## What needs to be done
Print the data that follows, exactly and completely.

## Available data
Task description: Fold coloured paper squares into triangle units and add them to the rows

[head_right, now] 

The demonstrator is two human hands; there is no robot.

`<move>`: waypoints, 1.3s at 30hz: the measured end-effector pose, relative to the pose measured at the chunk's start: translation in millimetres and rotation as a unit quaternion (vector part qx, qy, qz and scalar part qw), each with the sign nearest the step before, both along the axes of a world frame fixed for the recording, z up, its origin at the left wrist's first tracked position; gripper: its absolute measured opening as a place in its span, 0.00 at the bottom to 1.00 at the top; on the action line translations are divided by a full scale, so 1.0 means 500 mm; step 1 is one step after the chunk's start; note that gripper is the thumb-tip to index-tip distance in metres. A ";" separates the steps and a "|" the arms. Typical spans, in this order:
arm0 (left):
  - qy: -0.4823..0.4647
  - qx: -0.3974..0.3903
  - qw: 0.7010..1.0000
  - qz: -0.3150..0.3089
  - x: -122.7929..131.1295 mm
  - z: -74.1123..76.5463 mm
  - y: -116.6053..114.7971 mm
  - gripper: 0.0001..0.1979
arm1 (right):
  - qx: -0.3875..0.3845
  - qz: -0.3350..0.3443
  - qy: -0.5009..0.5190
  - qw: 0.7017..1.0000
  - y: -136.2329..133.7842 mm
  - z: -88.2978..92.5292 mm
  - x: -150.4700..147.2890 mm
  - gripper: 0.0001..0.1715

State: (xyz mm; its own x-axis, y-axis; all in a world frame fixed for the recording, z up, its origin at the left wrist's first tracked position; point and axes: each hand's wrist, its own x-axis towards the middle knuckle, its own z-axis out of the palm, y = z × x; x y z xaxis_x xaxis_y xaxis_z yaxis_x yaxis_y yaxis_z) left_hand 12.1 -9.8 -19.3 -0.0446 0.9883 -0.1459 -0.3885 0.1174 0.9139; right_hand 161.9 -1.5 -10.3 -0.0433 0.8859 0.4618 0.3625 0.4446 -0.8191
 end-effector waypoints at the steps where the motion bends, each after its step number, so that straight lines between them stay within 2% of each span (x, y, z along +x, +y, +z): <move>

## Output for this exercise
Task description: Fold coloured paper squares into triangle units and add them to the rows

[head_right, now] 

The demonstrator is two human hands; there is no robot.

`<move>`: waypoints, 1.3s at 30hz: the measured end-effector pose, relative to the pose measured at the chunk's start: translation in millimetres and rotation as a unit quaternion (vector part qx, qy, qz and scalar part qw), each with the sign nearest the step before, both along the axes of a world frame fixed for the recording, z up, its origin at the left wrist's first tracked position; gripper: its absolute measured opening as a place in its span, 0.00 at the bottom to 1.00 at the top; on the action line translations are divided by a full scale, so 1.0 means 500 mm; step 1 is one step after the chunk's start; note that gripper is the thumb-tip to index-tip distance in metres. A ";" separates the steps and a "|" the arms. Typical spans, in this order:
arm0 (left):
  - qy: -0.4823..0.4647
  - qx: -0.3974..0.3903
  - qw: 0.7010..1.0000
  - qz: -0.3150..0.3089
  - x: -122.7929..131.1295 mm
  - z: -74.1123..76.5463 mm
  - y: -116.6053..114.7971 mm
  - gripper: 0.0001..0.1979
arm1 (right):
  - qx: -0.3875..0.3845
  - qz: -0.3350..0.3443
  - qy: -0.5009..0.5190
  - qw: 0.7017..1.0000
  - y: -136.2329..133.7842 mm
  - z: -88.2978..92.5292 mm
  - x: -150.4700..147.2890 mm
  - gripper: 0.0001..0.1715

State: (xyz mm; its own x-axis, y-axis; all in a world frame fixed for the recording, z up, its origin at the left wrist's first tracked position; point and axes: each hand's wrist, its own x-axis towards the middle knuckle, its own z-axis out of the palm, y = z × x; x y z xaxis_x xaxis_y xaxis_z yaxis_x yaxis_y yaxis_z) left_hand 12.1 -9.8 -19.3 -0.0446 0.9883 -0.1459 -0.3885 0.1174 0.9139; right_hand 161.9 -1.5 -10.3 -0.0433 0.8859 0.4618 0.3625 0.4446 -0.8191
 end-effector waypoints at the steps where the motion bends, each after its step number, so that straight lines between them stay within 2% of each span (x, y, z along +x, +y, +z): <move>

Nothing further is needed for the answer.